**Assignment**
Starting at the first line of the data, please print exactly those lines through the one that holds "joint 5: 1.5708", omitting every picture.
** Opening Source material block **
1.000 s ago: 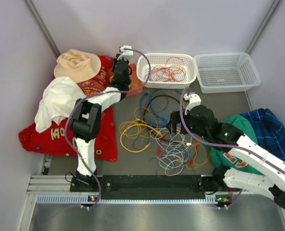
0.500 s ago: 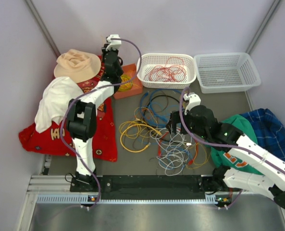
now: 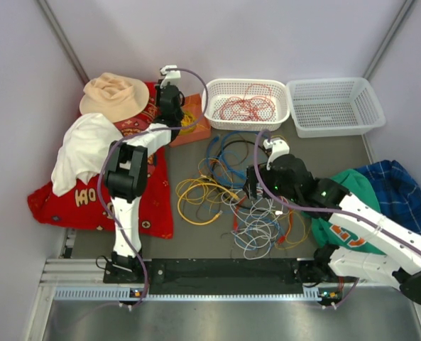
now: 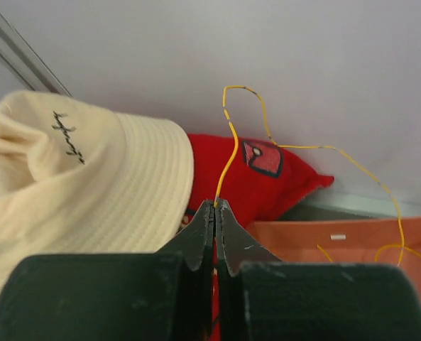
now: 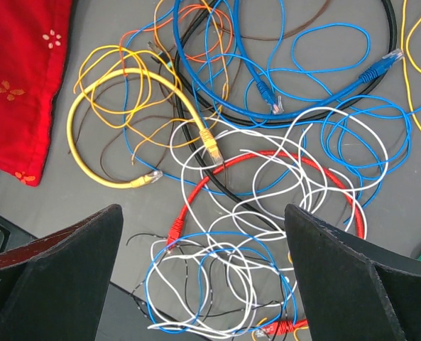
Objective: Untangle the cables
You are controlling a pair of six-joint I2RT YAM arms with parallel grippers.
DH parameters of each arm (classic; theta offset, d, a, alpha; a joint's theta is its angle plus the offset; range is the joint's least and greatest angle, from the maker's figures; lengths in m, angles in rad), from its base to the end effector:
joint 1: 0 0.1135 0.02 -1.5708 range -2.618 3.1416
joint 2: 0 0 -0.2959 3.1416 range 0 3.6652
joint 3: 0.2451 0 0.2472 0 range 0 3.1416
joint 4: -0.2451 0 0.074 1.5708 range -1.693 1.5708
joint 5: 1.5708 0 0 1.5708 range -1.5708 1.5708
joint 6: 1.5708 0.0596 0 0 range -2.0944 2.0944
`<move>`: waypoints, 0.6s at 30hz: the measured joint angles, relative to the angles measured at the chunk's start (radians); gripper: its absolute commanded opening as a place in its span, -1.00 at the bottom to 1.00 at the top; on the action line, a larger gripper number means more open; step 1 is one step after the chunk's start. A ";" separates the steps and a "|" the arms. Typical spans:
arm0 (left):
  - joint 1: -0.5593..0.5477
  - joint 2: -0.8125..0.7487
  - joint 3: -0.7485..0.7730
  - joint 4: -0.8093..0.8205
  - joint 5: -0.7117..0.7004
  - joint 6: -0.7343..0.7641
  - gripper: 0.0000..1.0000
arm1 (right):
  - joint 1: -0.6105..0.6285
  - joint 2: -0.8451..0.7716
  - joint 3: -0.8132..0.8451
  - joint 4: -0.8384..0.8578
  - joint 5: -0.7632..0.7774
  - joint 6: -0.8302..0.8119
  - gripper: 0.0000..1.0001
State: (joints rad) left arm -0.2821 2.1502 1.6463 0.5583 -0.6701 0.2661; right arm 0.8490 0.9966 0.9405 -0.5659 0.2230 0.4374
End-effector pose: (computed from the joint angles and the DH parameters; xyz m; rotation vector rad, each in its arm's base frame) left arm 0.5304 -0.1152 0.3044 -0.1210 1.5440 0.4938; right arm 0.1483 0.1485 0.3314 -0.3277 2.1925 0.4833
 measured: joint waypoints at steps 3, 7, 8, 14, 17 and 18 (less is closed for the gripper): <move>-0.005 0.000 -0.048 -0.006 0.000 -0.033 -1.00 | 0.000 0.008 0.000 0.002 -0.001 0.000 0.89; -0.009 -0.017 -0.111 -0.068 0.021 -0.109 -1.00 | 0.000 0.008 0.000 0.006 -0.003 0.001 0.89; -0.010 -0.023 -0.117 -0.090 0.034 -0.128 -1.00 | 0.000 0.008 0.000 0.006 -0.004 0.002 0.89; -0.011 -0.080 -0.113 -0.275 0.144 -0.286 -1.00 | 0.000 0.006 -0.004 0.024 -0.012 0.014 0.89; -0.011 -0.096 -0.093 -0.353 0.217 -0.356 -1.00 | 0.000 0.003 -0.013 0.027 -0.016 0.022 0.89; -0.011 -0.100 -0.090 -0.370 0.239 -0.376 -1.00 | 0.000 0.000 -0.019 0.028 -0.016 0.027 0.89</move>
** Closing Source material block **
**Solution to the problem**
1.000 s ago: 
0.500 s ago: 
now: 
now: 
now: 
Objective: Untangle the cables
You are controlling a pair of six-joint I2RT YAM arms with parallel grippers.
DH parameters of each arm (classic; theta offset, d, a, alpha; a joint's theta is its angle plus the offset; range is the joint's least and greatest angle, from the maker's figures; lengths in m, angles in rad), from its base to the end effector:
joint 1: 0 0.1135 0.02 -1.5708 range -2.618 3.1416
joint 2: 0 0 -0.2959 3.1416 range 0 3.6652
joint 3: 0.2451 0 0.2472 0 range 0 3.1416
joint 4: -0.2451 0 0.074 1.5708 range -1.693 1.5708
joint 5: 1.5708 0 0 1.5708 range -1.5708 1.5708

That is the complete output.